**PROBLEM REQUIREMENTS**
List each line of the data that holds the word "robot".

**SOURCE MATERIAL**
----------

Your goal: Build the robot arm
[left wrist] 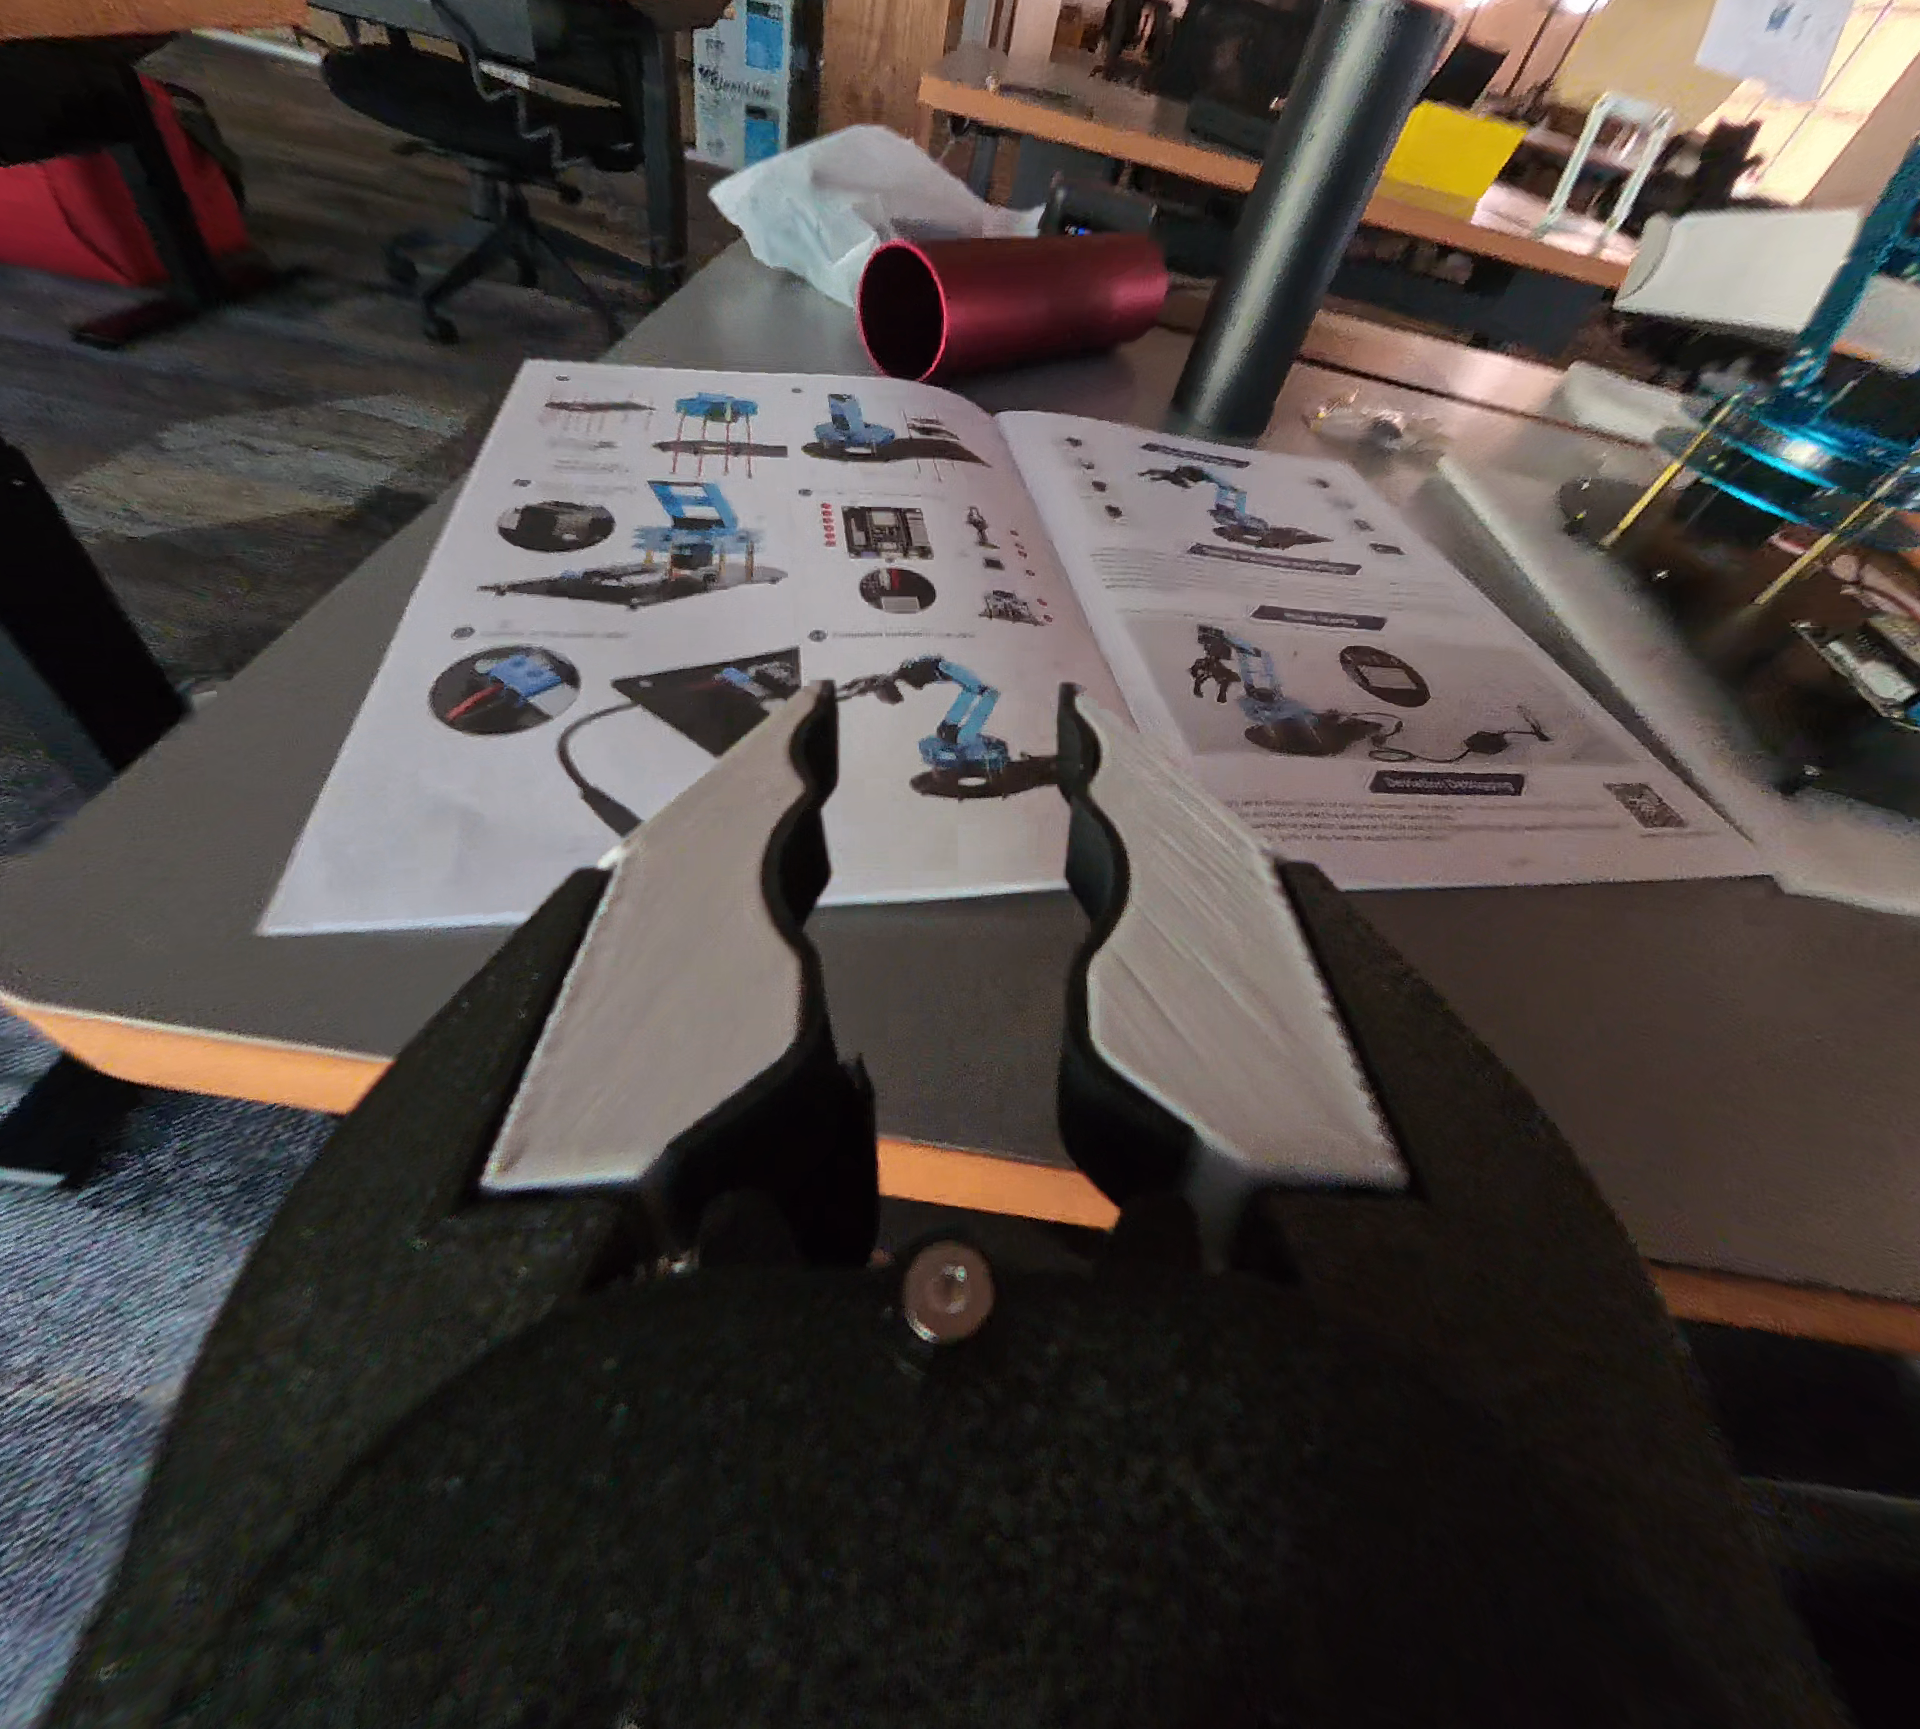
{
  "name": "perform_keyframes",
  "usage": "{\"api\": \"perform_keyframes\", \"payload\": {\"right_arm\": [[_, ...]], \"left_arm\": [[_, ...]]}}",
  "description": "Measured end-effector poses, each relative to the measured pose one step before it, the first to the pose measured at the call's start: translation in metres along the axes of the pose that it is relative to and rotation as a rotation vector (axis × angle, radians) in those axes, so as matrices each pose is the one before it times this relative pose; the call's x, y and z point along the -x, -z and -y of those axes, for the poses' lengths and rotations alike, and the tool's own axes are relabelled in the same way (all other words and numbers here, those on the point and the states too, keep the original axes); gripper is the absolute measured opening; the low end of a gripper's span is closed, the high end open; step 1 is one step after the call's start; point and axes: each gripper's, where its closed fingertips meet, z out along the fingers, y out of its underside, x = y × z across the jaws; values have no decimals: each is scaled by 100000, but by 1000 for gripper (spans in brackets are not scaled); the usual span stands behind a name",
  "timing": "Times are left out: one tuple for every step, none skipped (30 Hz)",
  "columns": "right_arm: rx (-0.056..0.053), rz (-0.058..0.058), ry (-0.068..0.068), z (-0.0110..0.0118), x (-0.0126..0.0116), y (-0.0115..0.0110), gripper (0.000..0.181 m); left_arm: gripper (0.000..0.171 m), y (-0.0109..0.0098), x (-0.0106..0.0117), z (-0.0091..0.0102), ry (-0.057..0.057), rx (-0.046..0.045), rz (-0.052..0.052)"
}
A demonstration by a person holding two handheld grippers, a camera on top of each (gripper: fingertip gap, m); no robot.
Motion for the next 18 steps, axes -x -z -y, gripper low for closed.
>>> {"api": "perform_keyframes", "payload": {"right_arm": [[-146, -59, -174, 33, -42, 9, 0], [2, 47, -276, 7, -22, -13, 0], [75, 154, -204, 4, 11, -5, 0], [-40, 103, 25, 20, 50, 8, 0], [-124, 112, 258, 44, 94, 15, 0], [15, 188, 351, 47, 112, 1, 0], [22, 147, 462, 44, 120, 4, 0], [-90, 59, 536, 68, 107, 6, 0], [-6, 120, 450, 51, 95, -1, 0], [132, 129, 317, 27, 69, 0, 0], [-25, -6, 209, 27, 44, 12, 0], [-85, 82, 35, 18, 26, 10, 0], [43, 193, -165, 6, 36, -5, 0], [149, 161, -193, -25, 15, -15, 0], [143, 14, -69, -26, -1, -10, 0], [187, -25, 42, -31, -9, -20, 0], [238, -28, 62, -39, -1, -20, 0], [206, -106, 66, -45, -19, -11, 0]], "left_arm": [[42, 26, -94, 577, -1586, 2467, 1863], [42, 30, 69, 542, -3221, 2465, 2868], [42, 25, 87, 474, -4109, 2401, 2712], [43, -14, 18, 364, -4379, 2751, 1933], [44, -128, -115, 106, -4071, 3996, 640], [49, -238, -205, -189, -3213, 5424, -464], [54, -298, -191, -290, -1627, 5264, -644], [59, -363, -181, -377, -173, 5016, -709], [63, -408, -283, -455, 322, 5130, -1334], [66, -409, -270, -302, 693, 3811, -1320], [69, -368, -208, -134, 867, 2048, -776], [71, -330, -238, -83, 82, 1266, -677], [72, -278, -313, -33, -589, 722, -848], [72, -243, -372, 11, -724, 230, -1121], [73, -224, -347, -67, -906, 386, -1029], [73, -215, -227, -93, -868, 779, -642], [74, -204, -152, -46, -458, 763, -665], [74, -197, -55, 51, 212, 327, -635]]}}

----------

**FINAL ANSWER**
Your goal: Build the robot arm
A demonstration by a person holding two handheld grippers, a camera on top of each (gripper: fingertip gap, m); no robot.

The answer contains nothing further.